Hi Aussie family. We are kiwis living in Marche. As far as I know, you'll not be able to buy a used car in Italy, as you do not hold 'resident' status. My sister visits from NZ and uses the French car rental option as already mentioned in posts above. She has the car delivered to Rome, and drops off in Rome. She signs a contract to buy, but does not pay for the car, she only pays the rental charge.  Even if you have to do the 6-month handover and do that in Rome it may still be worth while. Alternatively, do the mid-term handover in France (Nice for example) and include that in a holiday in France. I would advise the smallest 4-door car (or station wagon) you can get, because most of your driving will be around Tuscany and the villages in Italy have tiny tiny streets, hence why Italians are experts in small cars!  It will be most unusual (but not unknown) to get snow in Tuscany. You can get snow chains if you are headed up to the mountains in winter (often they are required in mountainous areas, they are here).  Another cost, if you manage to buy a car, the road tax and insurance in Italy is very expensive (compared to the UK). An option, if you know anybody in the UK is to go there first, buy the car and insure it in the UK, and drive down to Tuscany. You can buy LHD in the UK. Enjoy your stay in Tuscany.
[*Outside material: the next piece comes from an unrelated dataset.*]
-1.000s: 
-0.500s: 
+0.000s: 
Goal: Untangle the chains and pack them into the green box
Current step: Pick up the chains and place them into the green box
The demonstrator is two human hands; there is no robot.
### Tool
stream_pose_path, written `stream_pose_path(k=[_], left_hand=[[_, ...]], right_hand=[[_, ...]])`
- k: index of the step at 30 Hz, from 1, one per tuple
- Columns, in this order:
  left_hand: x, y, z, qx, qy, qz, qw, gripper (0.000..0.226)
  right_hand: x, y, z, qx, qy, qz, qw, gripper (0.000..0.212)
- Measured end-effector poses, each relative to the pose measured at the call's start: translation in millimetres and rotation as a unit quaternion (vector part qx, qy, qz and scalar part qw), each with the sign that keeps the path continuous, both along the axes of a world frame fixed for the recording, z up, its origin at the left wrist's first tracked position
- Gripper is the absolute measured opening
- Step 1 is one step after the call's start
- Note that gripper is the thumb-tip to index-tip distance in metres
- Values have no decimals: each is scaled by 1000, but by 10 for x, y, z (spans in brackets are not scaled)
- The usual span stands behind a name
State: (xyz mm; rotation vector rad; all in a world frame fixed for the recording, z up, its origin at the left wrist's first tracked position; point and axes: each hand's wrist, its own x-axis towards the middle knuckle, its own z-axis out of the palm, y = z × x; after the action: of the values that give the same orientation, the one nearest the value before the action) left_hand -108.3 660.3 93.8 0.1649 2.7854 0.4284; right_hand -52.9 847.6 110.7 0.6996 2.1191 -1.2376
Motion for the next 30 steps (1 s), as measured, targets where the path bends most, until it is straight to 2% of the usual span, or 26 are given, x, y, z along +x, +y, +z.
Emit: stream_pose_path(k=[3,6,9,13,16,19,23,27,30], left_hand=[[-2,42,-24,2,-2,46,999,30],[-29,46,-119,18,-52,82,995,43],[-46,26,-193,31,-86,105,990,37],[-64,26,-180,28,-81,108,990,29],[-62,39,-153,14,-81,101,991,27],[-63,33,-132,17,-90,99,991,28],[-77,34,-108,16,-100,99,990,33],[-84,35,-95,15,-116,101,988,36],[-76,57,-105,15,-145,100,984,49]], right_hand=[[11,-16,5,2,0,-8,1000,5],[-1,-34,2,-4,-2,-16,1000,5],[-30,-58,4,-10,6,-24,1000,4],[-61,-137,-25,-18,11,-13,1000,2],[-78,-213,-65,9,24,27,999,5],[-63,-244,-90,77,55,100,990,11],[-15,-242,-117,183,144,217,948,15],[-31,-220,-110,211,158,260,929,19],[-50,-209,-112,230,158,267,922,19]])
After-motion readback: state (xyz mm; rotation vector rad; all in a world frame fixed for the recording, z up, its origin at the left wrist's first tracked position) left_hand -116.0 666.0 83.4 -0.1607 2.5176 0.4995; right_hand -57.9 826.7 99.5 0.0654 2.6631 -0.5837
Hi Cantinone Thanks for your post. We have pretty much ruled out the French leasing option as I was quoted over $20,000 for the cheapest, smallest car for one year. We will actually be living in Bagnone MS on a residential visa for thirteen months which would work out to cost even more. We figure that we could buy a new car for less than that and then sell it before we leave and recoup most of the initial cost. We were thinking about a Subaru Forrester (because I've had one here in Australia) but are there good safe Italian cars that are similar? Are they cheaper to buy and reliable too? We are worried about driving all around Europe with left hand drive and the safty aspect of that. If we do get in an accident we want to walk away intact. I drive a Mercedes C200 now and it has airbags everywhere. I'd even consider getting one of these from Germany if that's easy to do. Even if we lose a few thousand on the car over the year, we would be way ahead. We really have no clue how to buy a new car in Italy and how to insure and register it. In Australia it is pretty easy and of course the language is not a problem. Any help on these issues would be greatly appreciated.